About this task
Go through the data below and return each line containing the word "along".

Collected material
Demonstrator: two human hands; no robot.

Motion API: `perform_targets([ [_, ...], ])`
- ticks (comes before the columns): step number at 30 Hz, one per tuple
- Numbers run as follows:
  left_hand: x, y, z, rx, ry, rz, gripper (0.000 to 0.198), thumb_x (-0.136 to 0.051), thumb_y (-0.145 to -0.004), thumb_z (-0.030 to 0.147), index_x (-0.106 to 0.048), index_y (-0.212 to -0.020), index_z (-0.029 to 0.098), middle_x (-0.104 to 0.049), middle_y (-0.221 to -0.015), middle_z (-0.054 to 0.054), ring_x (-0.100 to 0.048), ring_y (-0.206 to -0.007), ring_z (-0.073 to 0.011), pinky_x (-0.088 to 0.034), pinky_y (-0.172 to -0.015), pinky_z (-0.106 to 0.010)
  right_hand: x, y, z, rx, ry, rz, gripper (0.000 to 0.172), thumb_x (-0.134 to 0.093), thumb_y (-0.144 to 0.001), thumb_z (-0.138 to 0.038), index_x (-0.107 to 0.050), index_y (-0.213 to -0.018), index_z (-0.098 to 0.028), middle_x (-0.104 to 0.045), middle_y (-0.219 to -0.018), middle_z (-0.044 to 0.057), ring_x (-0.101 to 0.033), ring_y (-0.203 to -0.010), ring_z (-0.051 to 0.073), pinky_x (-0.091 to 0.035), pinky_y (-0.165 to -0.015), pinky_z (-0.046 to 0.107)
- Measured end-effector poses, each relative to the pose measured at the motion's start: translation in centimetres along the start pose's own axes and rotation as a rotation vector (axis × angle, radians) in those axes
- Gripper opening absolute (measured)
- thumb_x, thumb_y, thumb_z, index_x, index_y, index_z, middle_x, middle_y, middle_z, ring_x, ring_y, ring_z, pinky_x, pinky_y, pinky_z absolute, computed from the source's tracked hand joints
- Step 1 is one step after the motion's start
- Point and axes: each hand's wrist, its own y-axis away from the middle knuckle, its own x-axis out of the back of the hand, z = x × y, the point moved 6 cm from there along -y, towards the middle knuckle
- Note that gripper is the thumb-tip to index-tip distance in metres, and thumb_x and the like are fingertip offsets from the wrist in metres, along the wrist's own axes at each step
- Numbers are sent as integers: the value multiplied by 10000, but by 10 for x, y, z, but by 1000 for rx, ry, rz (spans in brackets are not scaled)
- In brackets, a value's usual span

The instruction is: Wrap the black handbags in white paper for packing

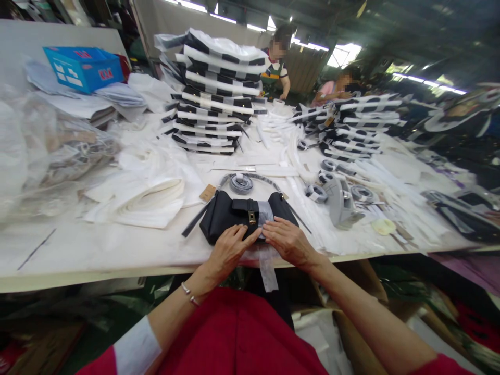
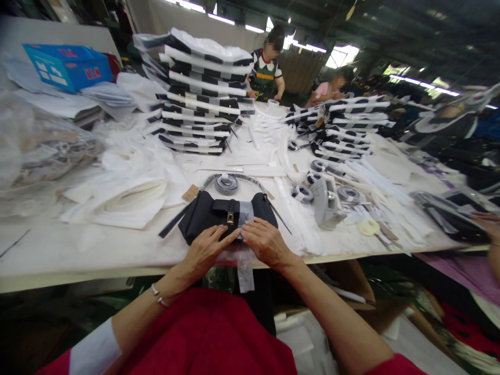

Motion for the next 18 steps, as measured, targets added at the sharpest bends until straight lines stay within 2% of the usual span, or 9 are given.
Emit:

Solved exercise
- Measured end-effector poses, each relative to the pose measured at the motion's start: translation in centimetres along the start pose's own axes and rotation as a rotation vector (axis × angle, radians) in those axes
- Point and axes: each hand's wrist, its own y-axis away from the middle knuckle, its own x-axis out of the back of the hand, z = x × y, the point moved 6 cm from there along -y, towards the middle knuckle
- Note that gripper is the thumb-tip to index-tip distance in metres, and thumb_x and the like are fingertip offsets from the wrist in metres, along the wrist's own axes at each step

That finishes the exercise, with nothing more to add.